### [Data provided]
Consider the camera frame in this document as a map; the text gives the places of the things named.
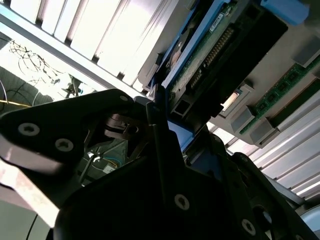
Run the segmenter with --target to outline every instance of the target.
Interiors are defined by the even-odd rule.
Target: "cable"
[[[18,90],[15,90],[15,89],[10,89],[8,91],[6,91],[6,93],[10,93],[10,92],[14,92],[14,95],[12,96],[12,98],[15,96],[15,94],[19,94],[21,97],[24,98],[24,100],[31,106],[32,103],[28,100],[28,98],[23,95],[21,92],[19,92]]]
[[[6,89],[5,89],[5,86],[3,85],[2,81],[0,80],[0,84],[3,88],[3,92],[4,92],[4,96],[5,96],[5,100],[6,100],[6,103],[9,104],[8,102],[8,97],[7,97],[7,93],[6,93]]]
[[[38,92],[36,93],[36,95],[34,96],[34,99],[33,99],[33,101],[32,101],[32,106],[35,105],[35,102],[36,102],[36,99],[37,99],[39,93],[40,93],[40,91],[38,91]]]
[[[118,168],[118,165],[115,164],[114,162],[110,161],[109,159],[106,159],[103,157],[104,160],[106,160],[108,163],[112,164],[115,168]],[[97,169],[97,170],[100,170],[100,171],[103,171],[105,168],[99,168],[97,166],[95,166],[93,163],[91,164],[91,167],[93,167],[94,169]]]
[[[113,158],[113,157],[103,157],[104,160],[113,160],[113,161],[116,161],[117,163],[119,163],[119,167],[122,166],[122,162],[119,161],[118,159],[116,158]]]
[[[0,100],[0,103],[12,104],[12,105],[22,106],[22,107],[26,107],[26,108],[30,108],[30,107],[31,107],[31,106],[26,105],[26,104],[17,103],[17,102],[15,102],[15,101],[5,101],[5,100]]]
[[[26,47],[21,46],[20,44],[16,43],[14,40],[10,41],[9,51],[15,54],[19,58],[18,66],[20,68],[20,71],[24,75],[27,75],[27,74],[23,70],[21,63],[24,64],[25,69],[32,71],[33,73],[39,73],[39,77],[37,77],[36,80],[42,79],[45,83],[49,84],[53,79],[53,77],[56,77],[58,74],[63,73],[51,67],[41,56],[32,52],[31,50],[28,50]],[[48,77],[50,82],[46,82],[41,77],[42,73],[44,73]]]
[[[27,233],[27,235],[26,235],[25,240],[28,240],[28,239],[29,239],[29,237],[30,237],[30,233],[31,233],[31,230],[32,230],[32,228],[33,228],[33,227],[34,227],[34,225],[35,225],[35,222],[36,222],[36,220],[37,220],[37,217],[38,217],[38,214],[36,214],[36,215],[35,215],[35,217],[34,217],[34,219],[33,219],[32,223],[31,223],[31,226],[30,226],[30,228],[29,228],[29,231],[28,231],[28,233]]]

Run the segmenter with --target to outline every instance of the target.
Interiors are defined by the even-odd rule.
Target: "black cable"
[[[34,225],[35,225],[35,222],[36,222],[36,220],[37,220],[37,217],[38,217],[38,214],[36,214],[36,215],[35,215],[35,217],[34,217],[34,219],[33,219],[32,223],[31,223],[31,226],[30,226],[30,228],[29,228],[29,231],[28,231],[28,233],[27,233],[27,235],[26,235],[25,240],[28,240],[28,239],[29,239],[29,237],[30,237],[30,233],[31,233],[31,230],[32,230],[32,228],[33,228],[33,227],[34,227]]]
[[[14,95],[12,96],[12,98],[15,96],[15,94],[19,94],[21,97],[24,98],[24,100],[25,100],[29,105],[32,105],[32,103],[28,100],[28,98],[27,98],[25,95],[23,95],[21,92],[19,92],[18,90],[11,89],[11,90],[6,91],[6,93],[10,93],[10,92],[14,92]]]

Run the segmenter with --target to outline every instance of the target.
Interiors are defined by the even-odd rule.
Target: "ram module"
[[[255,117],[240,131],[240,134],[246,133],[248,129],[262,118],[269,109],[299,83],[318,63],[320,63],[320,55],[306,68],[295,63],[286,74],[250,108]]]
[[[170,87],[170,93],[176,93],[181,90],[189,80],[192,81],[192,86],[197,84],[202,76],[200,66],[212,62],[215,56],[218,55],[219,51],[223,48],[223,44],[228,40],[228,36],[231,36],[229,34],[232,34],[232,30],[230,28],[227,30],[227,28],[236,9],[237,4],[235,2],[229,3],[223,7],[207,33],[204,35],[200,44],[196,47],[188,62],[181,70],[174,84]]]

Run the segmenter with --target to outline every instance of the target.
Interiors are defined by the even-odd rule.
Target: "metal rod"
[[[97,153],[99,152],[100,148],[101,148],[101,147],[98,147],[98,148],[96,149],[96,152],[97,152]],[[96,157],[97,157],[97,155],[96,155],[96,154],[93,154],[93,155],[89,158],[89,161],[87,162],[87,164],[86,164],[85,167],[84,167],[84,170],[83,170],[82,173],[81,173],[81,176],[80,176],[80,179],[79,179],[80,184],[82,184],[82,183],[84,182],[85,176],[86,176],[87,173],[88,173],[89,167],[90,167],[91,164],[94,162],[94,159],[95,159]]]

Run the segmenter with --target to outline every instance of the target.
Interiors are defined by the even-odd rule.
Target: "blue tab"
[[[291,25],[302,24],[309,15],[309,6],[298,0],[261,0],[261,6]]]
[[[179,145],[182,151],[184,151],[187,146],[193,141],[194,134],[193,132],[171,122],[168,121],[168,126],[171,131],[174,131],[176,133],[176,136],[178,137]]]

### [What you should do]
Where an entry holds a picture, drop it and transcribe everything else exactly.

### [Task answer]
Consider the camera frame in this document as a map; the text gives the places of the things named.
Run the segmenter with --target to outline every instance of the target.
Interiors are defined by the even-odd rule.
Target: "cable"
[[[18,90],[15,90],[15,89],[10,89],[8,91],[6,91],[6,93],[10,93],[10,92],[14,92],[14,95],[12,96],[12,98],[15,96],[15,94],[19,94],[21,97],[24,98],[24,100],[31,106],[32,103],[28,100],[28,98],[23,95],[21,92],[19,92]]]
[[[6,89],[5,89],[5,86],[3,85],[2,81],[0,80],[0,84],[3,88],[3,92],[4,92],[4,96],[5,96],[5,100],[6,100],[6,103],[9,104],[8,102],[8,97],[7,97],[7,93],[6,93]]]
[[[38,92],[36,93],[36,95],[34,96],[34,99],[33,99],[33,101],[32,101],[32,106],[35,105],[35,102],[36,102],[36,99],[37,99],[39,93],[40,93],[40,91],[38,91]]]
[[[118,168],[118,165],[115,164],[114,162],[110,161],[109,159],[106,159],[103,157],[104,160],[106,160],[108,163],[112,164],[115,168]],[[97,169],[97,170],[100,170],[100,171],[103,171],[105,168],[99,168],[97,166],[95,166],[93,163],[91,164],[91,167],[93,167],[94,169]]]
[[[113,158],[113,157],[103,157],[104,160],[113,160],[113,161],[116,161],[117,163],[119,163],[119,167],[122,166],[122,162],[119,161],[118,159],[116,158]]]
[[[0,100],[0,103],[12,104],[12,105],[22,106],[22,107],[26,107],[26,108],[30,108],[30,107],[31,107],[31,106],[26,105],[26,104],[17,103],[17,102],[15,102],[15,101],[5,101],[5,100]]]
[[[26,47],[21,46],[20,44],[16,43],[14,40],[10,41],[9,51],[15,54],[19,58],[18,66],[20,68],[20,71],[24,75],[27,75],[27,74],[23,70],[21,63],[24,64],[25,69],[32,71],[33,73],[39,73],[39,77],[37,77],[36,80],[42,79],[45,83],[49,84],[53,79],[53,77],[56,77],[58,74],[63,73],[51,67],[41,56],[32,52],[31,50],[28,50]],[[48,77],[50,82],[46,82],[41,77],[42,73],[44,73]]]
[[[27,233],[27,235],[26,235],[25,240],[28,240],[28,239],[29,239],[29,237],[30,237],[30,233],[31,233],[31,230],[32,230],[32,228],[33,228],[33,227],[34,227],[34,225],[35,225],[35,222],[36,222],[36,220],[37,220],[37,217],[38,217],[38,214],[36,214],[36,215],[35,215],[35,217],[34,217],[34,219],[33,219],[32,223],[31,223],[31,226],[30,226],[30,228],[29,228],[29,231],[28,231],[28,233]]]

Run the segmenter with --target to outline every instance of the target.
Interiors are defined by the even-odd rule.
Target: "black cable"
[[[34,225],[35,225],[35,222],[36,222],[36,220],[37,220],[37,217],[38,217],[38,214],[36,214],[36,215],[35,215],[35,217],[34,217],[34,219],[33,219],[32,223],[31,223],[31,226],[30,226],[30,228],[29,228],[29,231],[28,231],[28,233],[27,233],[27,235],[26,235],[25,240],[28,240],[28,239],[29,239],[29,237],[30,237],[30,233],[31,233],[31,230],[32,230],[32,228],[33,228],[33,227],[34,227]]]
[[[14,95],[12,96],[12,98],[15,96],[15,94],[19,94],[21,97],[24,98],[24,100],[25,100],[29,105],[32,105],[32,103],[28,100],[28,98],[27,98],[25,95],[23,95],[21,92],[19,92],[18,90],[11,89],[11,90],[6,91],[6,93],[10,93],[10,92],[14,92]]]

Run the segmenter with --target to outline every instance of the target.
Interiors are defined by the even-odd rule.
Target: "ram module"
[[[255,117],[240,131],[240,134],[246,133],[248,129],[262,118],[269,109],[299,83],[318,63],[320,63],[320,55],[306,68],[295,63],[286,74],[250,108]]]
[[[170,87],[170,93],[176,93],[181,90],[189,80],[192,81],[192,86],[197,84],[202,76],[200,66],[212,62],[215,56],[218,55],[219,51],[223,48],[223,44],[228,40],[228,36],[231,36],[229,34],[232,34],[232,30],[230,28],[227,30],[227,28],[236,9],[237,4],[235,2],[229,3],[223,7],[207,33],[204,35],[200,44],[196,47],[188,62],[181,70],[174,84]]]

Run the segmenter with --target to outline every instance of the target.
Interiors are defined by the even-odd rule.
Target: "metal rod"
[[[97,153],[99,152],[100,148],[101,148],[101,147],[98,147],[98,148],[96,149],[96,152],[97,152]],[[96,157],[97,157],[97,155],[96,155],[96,154],[93,154],[93,155],[89,158],[89,161],[87,162],[87,164],[86,164],[85,167],[84,167],[84,170],[83,170],[82,173],[81,173],[81,176],[80,176],[80,179],[79,179],[80,184],[82,184],[82,183],[84,182],[85,176],[86,176],[87,173],[88,173],[89,167],[90,167],[91,164],[94,162],[94,159],[95,159]]]

Run the segmenter with --target to outline every instance of the target.
Interiors are defined by the even-odd rule.
Target: "blue tab"
[[[291,25],[302,24],[309,15],[309,6],[298,0],[261,0],[261,6]]]
[[[179,145],[182,151],[184,151],[187,146],[193,141],[194,134],[193,132],[171,122],[168,121],[168,126],[171,131],[174,131],[176,133],[176,136],[178,137]]]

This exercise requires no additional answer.